(Extracted records)
· · · · ·

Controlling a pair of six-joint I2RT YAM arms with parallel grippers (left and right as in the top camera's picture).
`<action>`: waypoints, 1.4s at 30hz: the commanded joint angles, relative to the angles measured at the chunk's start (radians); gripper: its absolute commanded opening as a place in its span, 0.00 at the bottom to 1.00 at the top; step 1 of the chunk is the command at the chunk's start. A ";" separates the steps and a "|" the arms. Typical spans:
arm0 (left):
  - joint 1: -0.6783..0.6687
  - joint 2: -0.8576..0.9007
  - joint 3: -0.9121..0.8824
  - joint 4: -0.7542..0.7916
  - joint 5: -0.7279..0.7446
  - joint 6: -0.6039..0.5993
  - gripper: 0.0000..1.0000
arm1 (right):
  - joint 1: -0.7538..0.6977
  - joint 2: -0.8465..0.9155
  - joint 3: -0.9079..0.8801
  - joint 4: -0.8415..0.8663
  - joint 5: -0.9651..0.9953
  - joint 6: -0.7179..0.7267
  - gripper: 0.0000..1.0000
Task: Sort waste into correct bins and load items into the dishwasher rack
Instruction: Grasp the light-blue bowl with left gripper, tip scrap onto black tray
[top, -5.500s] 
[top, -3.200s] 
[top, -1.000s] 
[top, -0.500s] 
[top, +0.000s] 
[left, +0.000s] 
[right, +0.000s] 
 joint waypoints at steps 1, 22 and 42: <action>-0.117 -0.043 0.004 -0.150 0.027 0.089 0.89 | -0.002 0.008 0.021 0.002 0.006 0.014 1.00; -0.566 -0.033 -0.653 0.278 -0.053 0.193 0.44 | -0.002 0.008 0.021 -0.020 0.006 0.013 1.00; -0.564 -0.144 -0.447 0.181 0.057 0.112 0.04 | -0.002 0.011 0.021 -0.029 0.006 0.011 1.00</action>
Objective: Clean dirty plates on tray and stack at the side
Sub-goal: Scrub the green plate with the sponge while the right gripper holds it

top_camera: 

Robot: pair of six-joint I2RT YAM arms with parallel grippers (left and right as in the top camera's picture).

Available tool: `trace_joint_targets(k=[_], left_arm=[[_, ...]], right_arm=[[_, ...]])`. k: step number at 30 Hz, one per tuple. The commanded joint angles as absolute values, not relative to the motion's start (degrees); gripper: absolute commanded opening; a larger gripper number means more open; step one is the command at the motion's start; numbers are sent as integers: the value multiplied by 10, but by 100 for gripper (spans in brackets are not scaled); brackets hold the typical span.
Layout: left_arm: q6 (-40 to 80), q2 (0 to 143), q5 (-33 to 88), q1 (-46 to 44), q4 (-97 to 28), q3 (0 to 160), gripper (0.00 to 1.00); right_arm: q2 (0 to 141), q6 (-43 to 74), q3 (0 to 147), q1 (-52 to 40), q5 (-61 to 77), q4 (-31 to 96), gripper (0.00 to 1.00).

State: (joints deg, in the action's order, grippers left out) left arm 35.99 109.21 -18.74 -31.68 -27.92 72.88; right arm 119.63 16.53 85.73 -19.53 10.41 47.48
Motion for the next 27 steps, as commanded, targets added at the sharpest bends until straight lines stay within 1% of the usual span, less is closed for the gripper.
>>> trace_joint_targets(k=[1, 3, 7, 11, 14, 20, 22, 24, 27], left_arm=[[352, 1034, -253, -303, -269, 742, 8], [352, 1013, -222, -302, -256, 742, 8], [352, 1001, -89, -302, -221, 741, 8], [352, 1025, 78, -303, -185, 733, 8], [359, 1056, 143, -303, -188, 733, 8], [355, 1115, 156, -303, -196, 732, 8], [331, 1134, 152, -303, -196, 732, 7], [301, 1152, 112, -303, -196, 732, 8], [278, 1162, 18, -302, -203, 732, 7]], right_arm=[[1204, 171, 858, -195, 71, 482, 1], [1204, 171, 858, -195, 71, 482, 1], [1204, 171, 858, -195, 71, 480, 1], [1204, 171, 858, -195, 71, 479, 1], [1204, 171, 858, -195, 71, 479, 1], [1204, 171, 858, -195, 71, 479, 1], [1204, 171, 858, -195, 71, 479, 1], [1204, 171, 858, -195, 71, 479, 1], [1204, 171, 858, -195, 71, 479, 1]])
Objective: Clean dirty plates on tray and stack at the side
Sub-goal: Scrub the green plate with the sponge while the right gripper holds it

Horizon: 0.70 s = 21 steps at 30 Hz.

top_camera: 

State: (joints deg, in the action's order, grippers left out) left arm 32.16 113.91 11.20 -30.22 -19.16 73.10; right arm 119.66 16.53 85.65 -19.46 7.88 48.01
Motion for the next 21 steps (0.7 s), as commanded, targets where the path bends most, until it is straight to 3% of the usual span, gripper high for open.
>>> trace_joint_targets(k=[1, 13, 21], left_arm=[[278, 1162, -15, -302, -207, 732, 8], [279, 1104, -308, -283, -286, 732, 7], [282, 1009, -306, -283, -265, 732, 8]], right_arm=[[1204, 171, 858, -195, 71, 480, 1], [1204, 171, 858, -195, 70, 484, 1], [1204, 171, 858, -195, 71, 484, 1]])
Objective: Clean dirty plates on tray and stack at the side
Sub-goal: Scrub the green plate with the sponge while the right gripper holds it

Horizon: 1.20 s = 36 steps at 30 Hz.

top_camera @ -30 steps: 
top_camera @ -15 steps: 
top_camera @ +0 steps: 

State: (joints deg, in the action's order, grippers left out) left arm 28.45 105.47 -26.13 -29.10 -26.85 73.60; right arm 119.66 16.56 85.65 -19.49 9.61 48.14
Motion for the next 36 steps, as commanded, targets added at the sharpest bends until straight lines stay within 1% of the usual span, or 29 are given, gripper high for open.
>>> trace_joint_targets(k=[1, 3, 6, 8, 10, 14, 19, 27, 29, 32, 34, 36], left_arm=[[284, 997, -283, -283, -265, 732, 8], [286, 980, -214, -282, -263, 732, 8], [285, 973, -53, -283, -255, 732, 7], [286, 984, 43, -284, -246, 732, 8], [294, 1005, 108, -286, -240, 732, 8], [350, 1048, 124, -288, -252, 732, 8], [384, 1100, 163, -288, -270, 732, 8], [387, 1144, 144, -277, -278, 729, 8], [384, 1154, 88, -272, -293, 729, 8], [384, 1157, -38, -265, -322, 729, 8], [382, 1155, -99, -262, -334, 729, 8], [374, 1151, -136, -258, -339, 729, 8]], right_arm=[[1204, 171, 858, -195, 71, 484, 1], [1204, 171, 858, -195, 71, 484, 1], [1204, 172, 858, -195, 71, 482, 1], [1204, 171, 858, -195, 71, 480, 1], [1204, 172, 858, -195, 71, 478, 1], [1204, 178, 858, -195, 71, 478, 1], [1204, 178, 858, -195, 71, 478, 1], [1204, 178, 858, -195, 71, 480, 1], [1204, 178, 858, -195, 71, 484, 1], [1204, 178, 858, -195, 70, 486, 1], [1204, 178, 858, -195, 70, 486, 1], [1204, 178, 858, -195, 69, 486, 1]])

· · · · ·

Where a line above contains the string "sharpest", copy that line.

Motion for the next 27 steps, as commanded, targets added at the sharpest bends until straight lines stay within 1% of the usual span, less is closed for the gripper.
Motion for the next 36 steps, as commanded, targets added at the sharpest bends until straight lines stay within 1% of the usual span, or 29 are given, gripper high for open.

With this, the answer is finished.